O ministro do Supremo Tribunal Federal (STF), André Mendonça, determinou uma nova série de medidas para que a União intensifique o combate ao desmatamento na Amazônia Legal. As determinações foram divulgadas durante audiência pública realizada nesta terça-feira, 10, com a presença de órgãos do governo federal.
O objetivo da audiência foi monitorar o cumprimento da decisão do STF que obriga a União a adotar ações para reduzir o desmatamento na região para 3.925 km² anuais até 2027 e zerar a taxa até 2030.
Segundo o Ministério do Meio Ambiente, houve queda de 35% no desmatamento da Amazônia entre agosto de 2024 e janeiro de 2025. Em relação a 2022, a redução chegou a 50%, conforme dados oficiais. Apesar dos avanços, Mendonça afirmou que as iniciativas atuais ainda são insuficientes para conter o desmatamento.
Durante a audiência, o ministro ressaltou que os recursos dos fundos de proteção da Amazônia devem ser efetivamente aplicados na preservação do bioma.
“Devem ser consideradas como obrigatórias as despesas a serem eventualmente custeadas com os fundos, justamente para impedir que sejam mantidos vultuosos recursos sem destinação, não podendo a União apontar a carência de receitas como óbice para a execução dos planos de fortalecimento institucional”, destacou Mendonça.
Entre as determinações, Mendonça deu prazo de 90 dias para a União apresentar um plano detalhado para cumprir a meta de destinação de glebas federais, com cronograma para os próximos dois anos e identificação das áreas com maior risco de desmatamento e grilagem.
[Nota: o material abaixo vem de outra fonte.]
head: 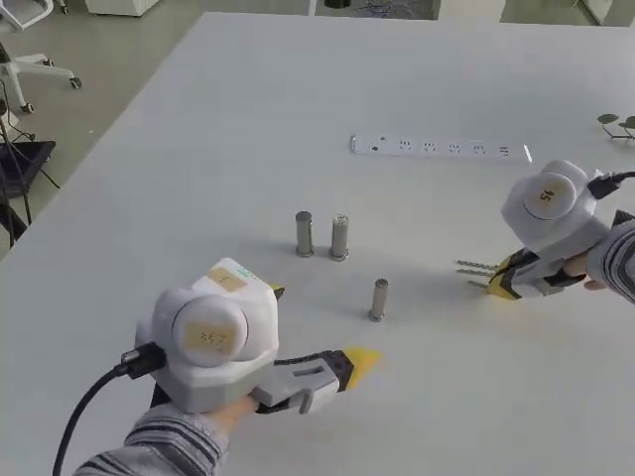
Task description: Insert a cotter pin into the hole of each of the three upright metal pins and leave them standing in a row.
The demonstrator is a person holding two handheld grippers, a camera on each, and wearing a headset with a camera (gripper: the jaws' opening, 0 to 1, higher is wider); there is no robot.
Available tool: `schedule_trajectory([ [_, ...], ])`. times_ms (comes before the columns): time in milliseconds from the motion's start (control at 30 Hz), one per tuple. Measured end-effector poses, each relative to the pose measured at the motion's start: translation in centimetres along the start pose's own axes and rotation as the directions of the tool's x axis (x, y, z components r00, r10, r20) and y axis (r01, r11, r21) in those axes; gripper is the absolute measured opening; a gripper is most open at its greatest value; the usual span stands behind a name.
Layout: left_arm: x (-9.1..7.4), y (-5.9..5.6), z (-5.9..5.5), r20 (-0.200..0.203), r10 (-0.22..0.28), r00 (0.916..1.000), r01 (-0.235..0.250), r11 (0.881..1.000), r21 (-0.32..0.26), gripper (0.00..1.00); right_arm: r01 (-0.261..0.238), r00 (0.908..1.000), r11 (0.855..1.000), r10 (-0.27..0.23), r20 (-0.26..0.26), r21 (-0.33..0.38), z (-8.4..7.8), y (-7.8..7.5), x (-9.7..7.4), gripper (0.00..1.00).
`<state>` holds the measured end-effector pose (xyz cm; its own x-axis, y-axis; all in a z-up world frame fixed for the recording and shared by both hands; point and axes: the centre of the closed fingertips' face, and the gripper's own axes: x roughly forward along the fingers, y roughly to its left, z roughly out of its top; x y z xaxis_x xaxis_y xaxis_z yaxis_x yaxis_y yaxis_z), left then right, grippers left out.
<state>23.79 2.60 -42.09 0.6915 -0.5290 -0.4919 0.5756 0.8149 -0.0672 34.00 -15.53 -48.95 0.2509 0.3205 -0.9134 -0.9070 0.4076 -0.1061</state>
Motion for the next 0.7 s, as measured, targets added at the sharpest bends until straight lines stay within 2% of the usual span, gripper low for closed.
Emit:
schedule_trajectory([
  [33,-0.1,0.0,0.0,0.003,0.002,1.0000,-0.002,1.000,0.002,0.68,0.006,1.0000,1.000,-0.006,-0.003,-0.018,0.0,0.1,0.0,0.00],
  [200,-0.1,0.0,0.0,0.004,-0.003,1.0000,0.003,1.000,0.009,0.64,0.012,0.9999,1.000,-0.012,-0.006,-0.021,0.0,0.0,0.0,0.00],
  [400,-0.2,0.0,0.0,-0.005,-0.004,1.0000,0.004,1.000,0.019,0.60,0.016,0.9998,0.999,-0.016,0.012,-0.038,-0.1,0.1,-0.1,0.00],
  [533,-0.3,0.0,-0.1,-0.019,-0.010,0.9998,0.011,1.000,0.021,0.54,0.019,0.9978,1.000,-0.018,0.064,-0.008,0.7,0.2,-0.6,0.00],
  [633,-0.4,0.1,0.3,-0.010,-0.009,0.9999,0.009,0.999,0.031,0.53,0.025,0.9953,1.000,-0.023,0.094,-0.020,1.4,0.6,-1.2,0.00],
  [700,-0.4,0.2,0.4,-0.019,-0.008,0.9998,0.008,0.999,0.046,0.51,0.039,0.9926,0.999,-0.035,0.117,-0.036,2.0,0.9,-1.7,0.00],
])
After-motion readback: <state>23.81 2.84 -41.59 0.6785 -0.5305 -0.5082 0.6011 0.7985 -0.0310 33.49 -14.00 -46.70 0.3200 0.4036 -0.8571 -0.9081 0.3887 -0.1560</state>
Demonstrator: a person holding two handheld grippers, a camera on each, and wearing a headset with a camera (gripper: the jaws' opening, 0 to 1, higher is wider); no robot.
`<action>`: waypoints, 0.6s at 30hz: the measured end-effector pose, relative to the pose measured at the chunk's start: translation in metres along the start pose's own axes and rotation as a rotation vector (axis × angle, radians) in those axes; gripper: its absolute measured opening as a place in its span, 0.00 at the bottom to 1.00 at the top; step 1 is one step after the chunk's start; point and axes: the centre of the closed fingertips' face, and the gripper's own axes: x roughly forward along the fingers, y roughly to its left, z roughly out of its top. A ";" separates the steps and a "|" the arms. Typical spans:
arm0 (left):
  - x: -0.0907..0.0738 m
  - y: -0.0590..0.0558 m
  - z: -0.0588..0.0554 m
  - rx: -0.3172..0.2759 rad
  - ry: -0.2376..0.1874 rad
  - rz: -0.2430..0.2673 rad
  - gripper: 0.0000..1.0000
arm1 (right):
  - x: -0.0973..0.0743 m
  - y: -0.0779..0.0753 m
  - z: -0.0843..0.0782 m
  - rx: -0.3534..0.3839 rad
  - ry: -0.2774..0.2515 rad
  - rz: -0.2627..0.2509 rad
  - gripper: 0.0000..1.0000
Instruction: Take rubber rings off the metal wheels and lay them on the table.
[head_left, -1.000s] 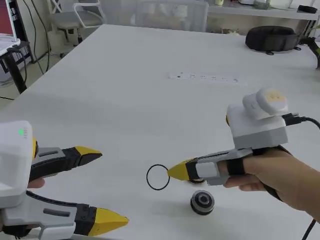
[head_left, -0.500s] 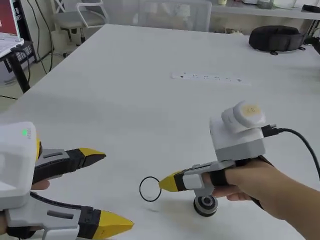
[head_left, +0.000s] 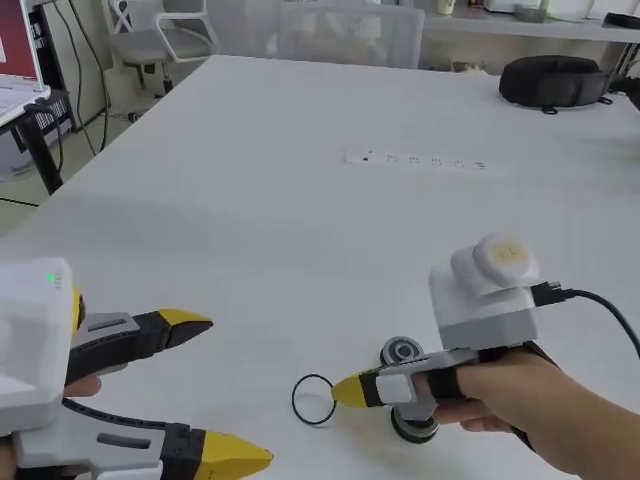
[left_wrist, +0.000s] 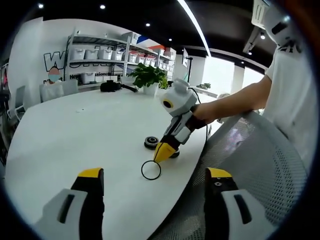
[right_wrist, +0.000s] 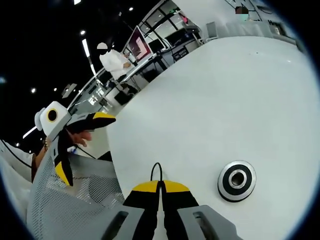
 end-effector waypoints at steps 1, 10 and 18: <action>0.000 -0.001 0.000 -0.003 0.000 -0.003 0.81 | 0.001 0.000 -0.001 -0.016 0.002 -0.006 0.00; 0.002 -0.001 -0.001 -0.015 0.002 -0.008 0.81 | 0.006 0.002 0.000 -0.088 0.009 -0.037 0.01; 0.002 0.000 0.000 -0.029 -0.003 -0.002 0.80 | 0.006 -0.007 -0.005 -0.147 0.041 -0.088 0.09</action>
O ministro também determinou que a Controladoria-Geral da União (CGU) realize, em até 180 dias, uma auditoria nos processos do Ibama que apuram infrações ambientais e aplicam multas. A CGU deverá identificar falhas e sugerir melhorias.
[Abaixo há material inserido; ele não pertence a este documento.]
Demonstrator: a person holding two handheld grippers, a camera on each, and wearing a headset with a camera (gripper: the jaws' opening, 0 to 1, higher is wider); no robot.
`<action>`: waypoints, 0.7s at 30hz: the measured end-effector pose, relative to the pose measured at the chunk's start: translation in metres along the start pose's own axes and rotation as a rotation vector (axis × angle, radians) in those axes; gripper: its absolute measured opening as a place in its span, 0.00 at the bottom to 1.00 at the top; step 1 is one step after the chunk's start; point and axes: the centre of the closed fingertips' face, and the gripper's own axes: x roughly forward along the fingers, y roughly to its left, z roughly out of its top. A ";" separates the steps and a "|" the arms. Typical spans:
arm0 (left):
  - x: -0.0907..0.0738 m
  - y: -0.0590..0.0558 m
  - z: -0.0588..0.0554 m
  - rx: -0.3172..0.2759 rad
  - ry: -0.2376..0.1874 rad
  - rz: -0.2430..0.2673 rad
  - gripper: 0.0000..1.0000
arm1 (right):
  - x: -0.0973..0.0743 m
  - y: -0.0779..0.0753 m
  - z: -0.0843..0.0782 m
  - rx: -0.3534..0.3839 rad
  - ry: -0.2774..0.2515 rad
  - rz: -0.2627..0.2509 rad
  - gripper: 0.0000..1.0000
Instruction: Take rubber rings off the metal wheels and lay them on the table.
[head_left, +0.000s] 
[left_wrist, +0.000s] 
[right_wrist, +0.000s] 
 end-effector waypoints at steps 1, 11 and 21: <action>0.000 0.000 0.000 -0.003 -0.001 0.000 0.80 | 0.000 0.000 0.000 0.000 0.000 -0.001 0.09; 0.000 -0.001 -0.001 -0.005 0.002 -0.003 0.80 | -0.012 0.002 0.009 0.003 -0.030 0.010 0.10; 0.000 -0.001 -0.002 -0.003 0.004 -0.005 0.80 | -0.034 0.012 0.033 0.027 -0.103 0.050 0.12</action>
Ao Ibama, Mendonça determinou que, em até 90 dias, sejam definidos critérios objetivos para a prescrição de processos administrativos ambientais, além da criação de uma plataforma de conciliação e negociação de multas ambientais.
Aeronaves
O presidente do Ibama, Rodrigo Agostinho, informou que o órgão recebeu um “incremento substancial no orçamento”, com a recomposição de R$ 40 milhões em crédito extraordinário para 2025.
“Saímos de 300 viaturas em todo o Brasil para mais 60 viaturas; tínhamos cinco helicópteros pequenos, hoje temos sete grandes aeronaves”, afirmou Agostinho. Ele também anunciou a aquisição de mais dois helicópteros militares de grande porte, financiados pelo Fundo Amazônia.
Mendonça ressaltou a importância de helicópteros maiores, destacando que até mesmo a Polícia Federal enfrenta deficiência desses equipamentos. Segundo o ministro, tais recursos são fundamentais para aumentar a eficácia da fiscalização do desmatamento em áreas protegidas.